What the task requires ▸ Your answer must be an exact copy of the lines from the one holding "Do you see any brown" through the last line of the entries below, with nothing added.

= Beginning of Section =

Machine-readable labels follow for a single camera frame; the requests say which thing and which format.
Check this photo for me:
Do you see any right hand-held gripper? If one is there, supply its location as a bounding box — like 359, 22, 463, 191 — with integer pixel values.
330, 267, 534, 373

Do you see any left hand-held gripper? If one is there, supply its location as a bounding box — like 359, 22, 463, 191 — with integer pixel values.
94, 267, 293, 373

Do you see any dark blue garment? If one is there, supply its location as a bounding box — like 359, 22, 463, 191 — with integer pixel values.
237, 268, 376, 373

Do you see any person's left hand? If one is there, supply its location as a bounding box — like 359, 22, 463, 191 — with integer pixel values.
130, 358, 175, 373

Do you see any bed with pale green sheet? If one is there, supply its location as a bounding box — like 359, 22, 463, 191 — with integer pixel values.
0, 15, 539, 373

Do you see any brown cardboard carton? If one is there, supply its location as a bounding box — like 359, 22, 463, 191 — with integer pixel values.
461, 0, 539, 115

= End of Section =

The completed task ▸
Do you see any brown cardboard carton? If one is there, supply its location as a bounding box — like 359, 22, 463, 191 — with integer pixel values.
461, 0, 539, 115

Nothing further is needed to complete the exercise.